New Zealand Parliament
- Long title An Act to consolidate and amend the law relating to the sale of food ;
- Assented to: 14 October 1981

Amended by
- Food Amendment Act 1996 Food Amendment Act 2002 and others

Repealed by
- Food Act 2014

= Food Act 1981 =

Act of Parliament in New Zealand

The Food Act 1981 was an Act of Parliament in New Zealand. It is administered by the Ministry for Primary Industries.

The Food Act 2014 replaced the Food Act progressively over three years from when it came into force in 2016.

== Provisions ==
Whereas previous food legislation in New Zealand had primarily focused on the purity of foods, the Food Act 1981 was a consumer protection law focused on the regulation of food sales, advertising, hygiene, and safety standards. It was the principal act governing food safety in the country until its repeal and replacement by the Food Act 2014, which came into full effect on 28 February 2019.
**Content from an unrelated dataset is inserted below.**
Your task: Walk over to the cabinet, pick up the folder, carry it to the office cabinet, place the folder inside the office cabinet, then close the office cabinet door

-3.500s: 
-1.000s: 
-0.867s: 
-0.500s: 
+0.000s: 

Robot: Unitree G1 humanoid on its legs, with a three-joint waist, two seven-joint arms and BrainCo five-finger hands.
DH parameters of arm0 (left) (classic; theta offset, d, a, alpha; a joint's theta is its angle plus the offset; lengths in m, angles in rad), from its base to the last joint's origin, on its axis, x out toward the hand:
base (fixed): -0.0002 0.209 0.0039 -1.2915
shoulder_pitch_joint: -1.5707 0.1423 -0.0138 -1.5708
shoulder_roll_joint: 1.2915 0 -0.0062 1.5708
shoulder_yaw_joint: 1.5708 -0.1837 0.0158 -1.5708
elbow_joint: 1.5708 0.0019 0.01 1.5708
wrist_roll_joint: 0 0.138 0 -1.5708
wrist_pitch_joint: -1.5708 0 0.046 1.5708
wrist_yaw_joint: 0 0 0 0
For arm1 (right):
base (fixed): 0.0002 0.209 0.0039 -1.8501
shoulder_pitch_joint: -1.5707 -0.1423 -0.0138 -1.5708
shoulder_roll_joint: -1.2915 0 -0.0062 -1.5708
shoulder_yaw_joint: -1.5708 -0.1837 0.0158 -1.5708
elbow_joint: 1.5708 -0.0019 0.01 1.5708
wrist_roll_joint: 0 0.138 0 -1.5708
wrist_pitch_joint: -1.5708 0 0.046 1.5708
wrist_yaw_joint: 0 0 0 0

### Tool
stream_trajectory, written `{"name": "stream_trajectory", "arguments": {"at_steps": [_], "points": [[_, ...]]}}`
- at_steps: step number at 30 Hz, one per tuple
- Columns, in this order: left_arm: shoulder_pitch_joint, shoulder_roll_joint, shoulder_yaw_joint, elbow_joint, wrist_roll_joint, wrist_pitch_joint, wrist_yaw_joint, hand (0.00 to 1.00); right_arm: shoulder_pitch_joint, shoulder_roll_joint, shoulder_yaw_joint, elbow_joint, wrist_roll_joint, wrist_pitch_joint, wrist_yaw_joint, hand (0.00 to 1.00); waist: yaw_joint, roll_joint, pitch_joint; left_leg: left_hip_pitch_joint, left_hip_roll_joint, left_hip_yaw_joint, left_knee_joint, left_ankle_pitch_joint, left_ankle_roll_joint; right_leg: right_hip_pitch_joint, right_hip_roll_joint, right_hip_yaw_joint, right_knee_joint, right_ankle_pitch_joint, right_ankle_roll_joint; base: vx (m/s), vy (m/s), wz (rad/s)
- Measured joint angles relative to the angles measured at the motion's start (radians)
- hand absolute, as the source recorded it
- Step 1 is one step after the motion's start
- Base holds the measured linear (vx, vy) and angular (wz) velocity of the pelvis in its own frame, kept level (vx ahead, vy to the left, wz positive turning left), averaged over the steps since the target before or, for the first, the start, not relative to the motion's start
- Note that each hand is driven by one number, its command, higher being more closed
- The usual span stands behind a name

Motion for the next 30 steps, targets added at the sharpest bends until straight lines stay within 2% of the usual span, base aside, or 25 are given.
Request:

Alongside the Food Hygiene Regulations 1974 and the Health Act 1956, it mandated that the manufacturing, packaging, processing, and sale of food occur in registered food premises.

Under the provisions of the Food Act 1981, Governor General of New Zealand David Beattie presided over an Order in Council to introduce the Dietary Supplements Regulations 1985, as a way to regulate dietary supplements.